Per quanto riguarda la diffusione, le province della Toscana centrale, Prato, Firenze e Pistoia, seguite da Pisa e Arezzo, sono quelle che hanno visto la dinamica più accentuata della presenza di immigrati (dipendenti dell’industria e servizi) nel decennio 2009-2018 nonostante i primi anni siano stati di forte depressione occupazionale.
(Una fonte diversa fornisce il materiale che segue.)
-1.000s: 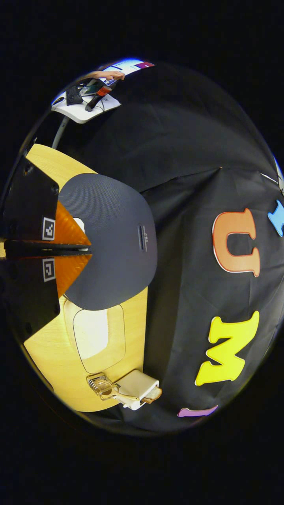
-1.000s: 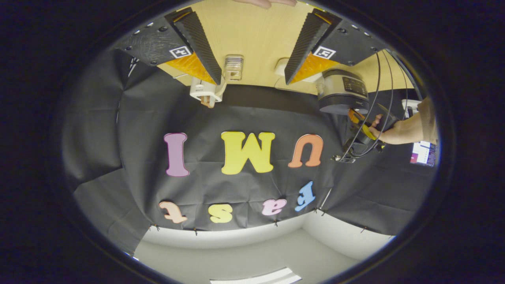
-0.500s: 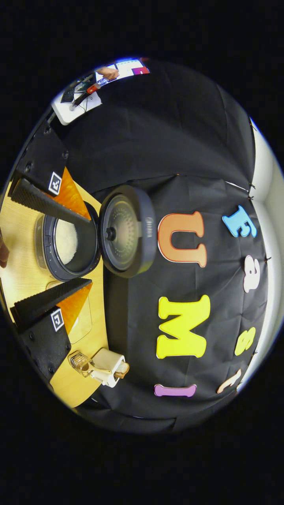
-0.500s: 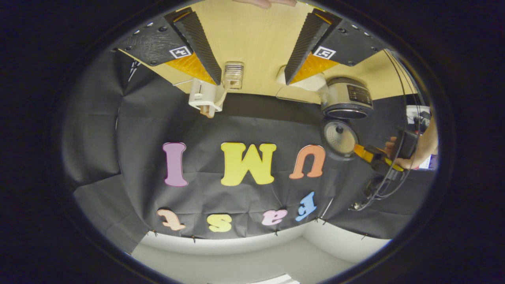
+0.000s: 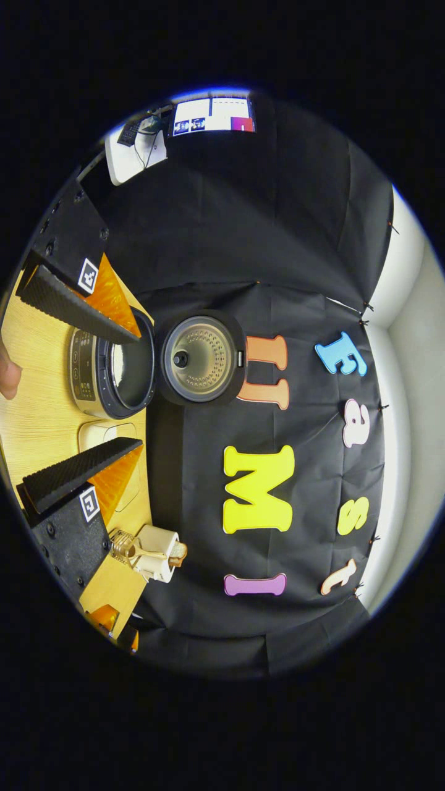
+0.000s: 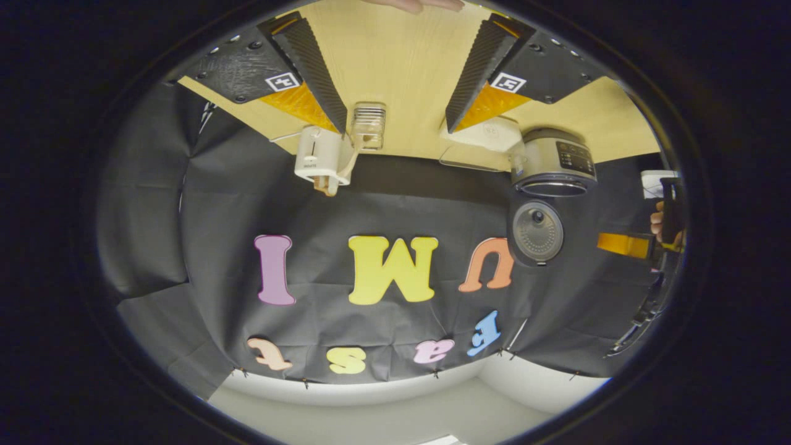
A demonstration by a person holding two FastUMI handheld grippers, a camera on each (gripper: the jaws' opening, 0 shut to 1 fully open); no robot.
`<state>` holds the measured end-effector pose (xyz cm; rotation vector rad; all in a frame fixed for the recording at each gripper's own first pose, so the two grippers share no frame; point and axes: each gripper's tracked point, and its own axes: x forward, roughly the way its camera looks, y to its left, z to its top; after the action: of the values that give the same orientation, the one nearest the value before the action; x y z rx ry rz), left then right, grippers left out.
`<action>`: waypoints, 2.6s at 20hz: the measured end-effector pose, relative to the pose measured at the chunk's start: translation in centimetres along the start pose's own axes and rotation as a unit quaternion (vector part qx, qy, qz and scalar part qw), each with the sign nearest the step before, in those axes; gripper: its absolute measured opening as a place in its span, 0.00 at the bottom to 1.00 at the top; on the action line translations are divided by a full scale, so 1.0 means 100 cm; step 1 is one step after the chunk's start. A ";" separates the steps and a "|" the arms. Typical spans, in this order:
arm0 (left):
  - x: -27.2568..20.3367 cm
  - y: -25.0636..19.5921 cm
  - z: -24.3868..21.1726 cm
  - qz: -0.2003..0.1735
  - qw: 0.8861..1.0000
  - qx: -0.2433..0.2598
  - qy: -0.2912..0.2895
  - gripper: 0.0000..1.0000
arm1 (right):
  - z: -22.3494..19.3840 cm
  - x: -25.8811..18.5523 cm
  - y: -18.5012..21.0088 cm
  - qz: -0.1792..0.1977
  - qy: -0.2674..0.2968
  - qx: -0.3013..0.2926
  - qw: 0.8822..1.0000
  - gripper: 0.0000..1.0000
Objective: Close the left gripper, press the button to open the rice cooker; take a wooden spoon from the chopstick holder with the right hand, scoop a spoonful of rice and pour it into the rice cooker, then put the wooden spoon back into the chopstick holder.
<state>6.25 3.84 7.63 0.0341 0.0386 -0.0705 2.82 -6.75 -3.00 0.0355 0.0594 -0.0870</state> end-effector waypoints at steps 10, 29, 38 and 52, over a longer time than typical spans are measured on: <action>-0.024 -0.025 -0.076 -0.003 1.000 0.000 0.013 0.97 | -0.002 0.091 -0.036 -0.015 0.008 0.018 1.000 0.96; -0.006 0.000 -0.099 0.037 0.999 0.026 0.030 0.97 | -0.039 0.350 -0.078 -0.025 0.203 0.080 0.976 0.92; -0.003 0.013 -0.111 0.044 0.997 0.022 0.053 0.97 | -0.060 0.378 -0.085 -0.041 0.260 0.148 0.954 0.17; -0.026 0.009 -0.082 0.034 0.999 0.013 0.039 0.97 | 0.015 0.298 -0.082 -0.056 0.201 0.153 0.966 0.05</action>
<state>3.39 5.21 -0.42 0.0651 0.1147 -0.0007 31.84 -17.57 -3.63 0.3591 0.4547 -0.2007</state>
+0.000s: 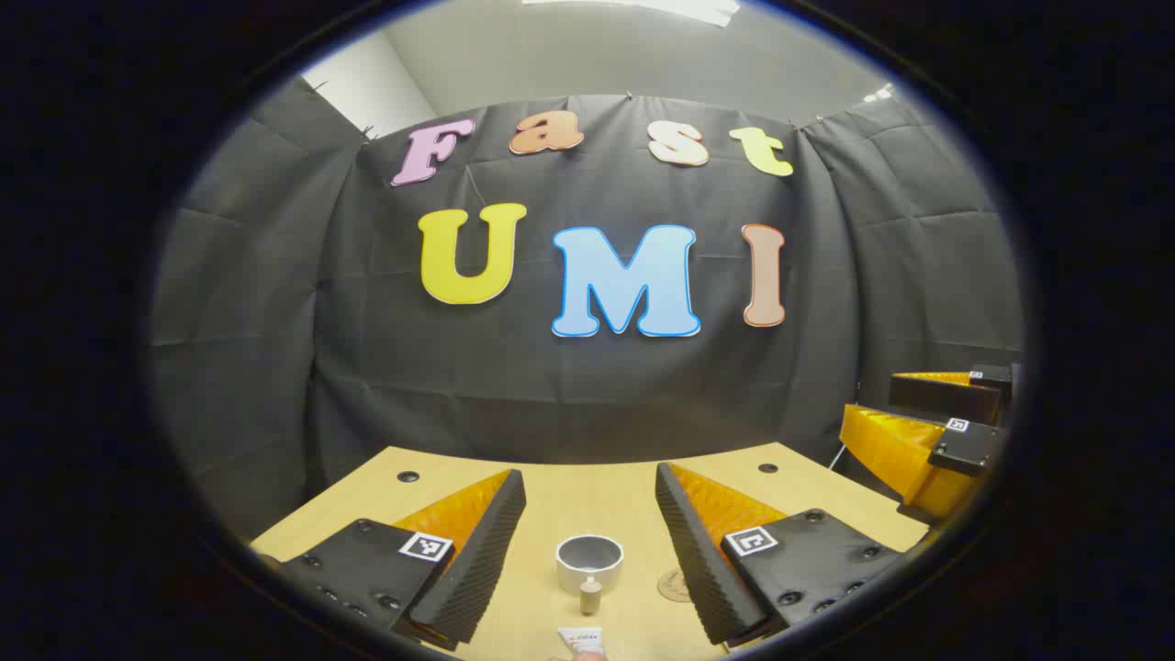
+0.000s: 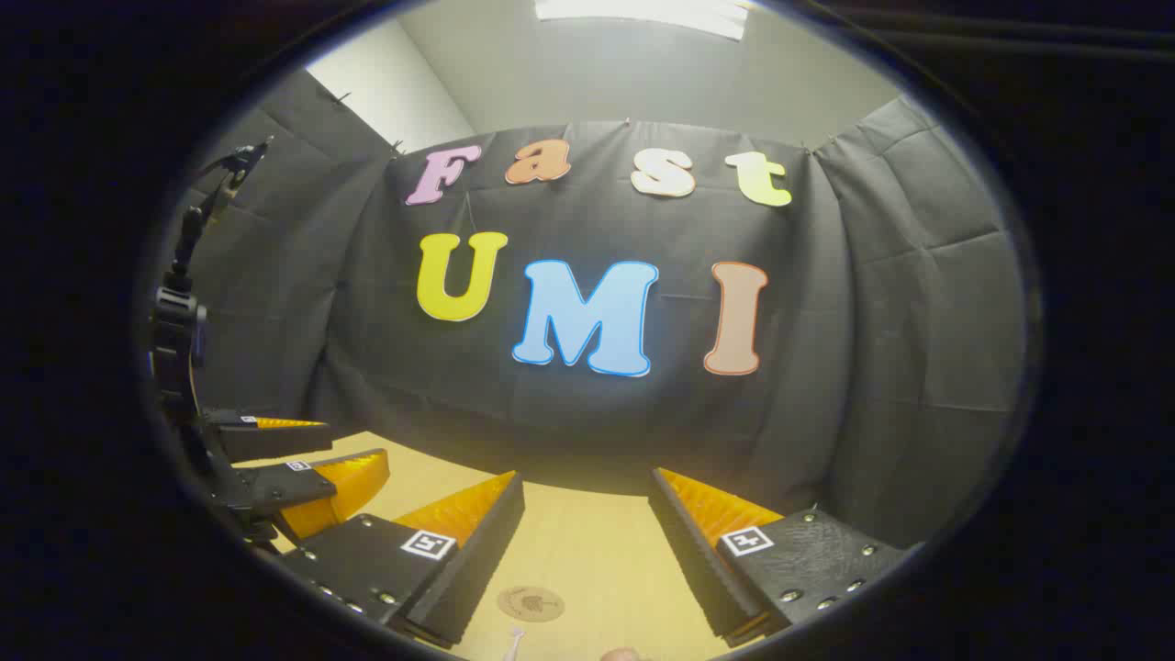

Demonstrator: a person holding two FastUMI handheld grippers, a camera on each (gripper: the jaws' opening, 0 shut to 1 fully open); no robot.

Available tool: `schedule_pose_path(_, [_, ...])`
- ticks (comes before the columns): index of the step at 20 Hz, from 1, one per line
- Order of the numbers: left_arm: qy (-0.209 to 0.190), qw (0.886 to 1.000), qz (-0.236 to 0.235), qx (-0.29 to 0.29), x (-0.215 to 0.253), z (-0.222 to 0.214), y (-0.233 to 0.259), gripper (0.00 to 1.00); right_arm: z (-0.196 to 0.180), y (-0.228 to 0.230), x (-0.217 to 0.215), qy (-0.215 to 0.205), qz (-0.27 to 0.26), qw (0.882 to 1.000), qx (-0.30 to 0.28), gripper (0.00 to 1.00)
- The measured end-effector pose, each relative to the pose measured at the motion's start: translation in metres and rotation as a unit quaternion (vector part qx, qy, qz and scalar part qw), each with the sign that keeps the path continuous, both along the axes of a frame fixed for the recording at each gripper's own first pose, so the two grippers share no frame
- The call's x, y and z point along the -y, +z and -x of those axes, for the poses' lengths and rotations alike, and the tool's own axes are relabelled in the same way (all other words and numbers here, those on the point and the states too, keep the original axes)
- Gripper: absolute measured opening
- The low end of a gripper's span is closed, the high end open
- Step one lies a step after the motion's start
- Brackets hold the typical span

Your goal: Put the toothbrush and toothpaste on the desktop into the cup, then pick up the cup and place it on the coaster on the desktop.

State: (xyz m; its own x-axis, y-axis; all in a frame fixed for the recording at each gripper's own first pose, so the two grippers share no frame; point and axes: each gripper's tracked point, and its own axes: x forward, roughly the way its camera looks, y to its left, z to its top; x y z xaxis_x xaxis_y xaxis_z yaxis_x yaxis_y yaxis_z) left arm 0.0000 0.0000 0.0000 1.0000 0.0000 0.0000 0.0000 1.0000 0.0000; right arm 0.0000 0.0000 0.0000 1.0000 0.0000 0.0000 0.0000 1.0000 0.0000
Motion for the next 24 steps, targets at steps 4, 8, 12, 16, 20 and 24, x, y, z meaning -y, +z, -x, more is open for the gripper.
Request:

Alcune province hanno al termine del decennio un numero di lavoratori dipendenti immigrati inferiore a quello iniziale: Massa Carrara, e, al netto dei cinesi, anche Livorno (Grosseto ne ha un numero praticamente stabile).

ll livello retributivo medio (industria e servizi) dei lavoratori stranieri al 2018 in Toscana era di 13487 euro / anno. Le province di Grosseto, Livorno, ma soprattutto Prato (11753), sono quelle che si collocano al di sotto della media regionale.

Per quanto riguarda le cosiddette “rimesse”, ovvero i soldi inviati dai lavoratori stranieri nei loro paesi d’origine nel biennio 2017-2018  dei lavoratori immigrati residenti in Toscana sono aumentate, attestandosi rispettivamente da 445,5 a 515,8 milioni di euro, con un incremento percentuale del 15,8%.
Se si guarda al dato di dettaglio territoriale nel biennio 2017-2018 , Firenze rappresenta la provincia con maggiori volumi di denaro inviati dalle comunità straniere verso i propri paesi d’origine; nel 2018 da questa provincia sono partiti infatti 181,7 milioni di euro, circa 29 milioni in più rispetto all’anno precedente (333,7 milioni di € complessivi nel biennio).
Nella nostra regione, le province più interessate dal flusso in uscita delle rimesse all’estero degli immigrati sono Firenze, Pisa e Prato. La provincia di Pisa, nel 2018 ha visto aumentare il volume di denaro inviato di 12 milioni di euro, rispetto all’anno precedente, con 68,3 milioni di euro trasmessi (124,5 milioni di €. nel biennio).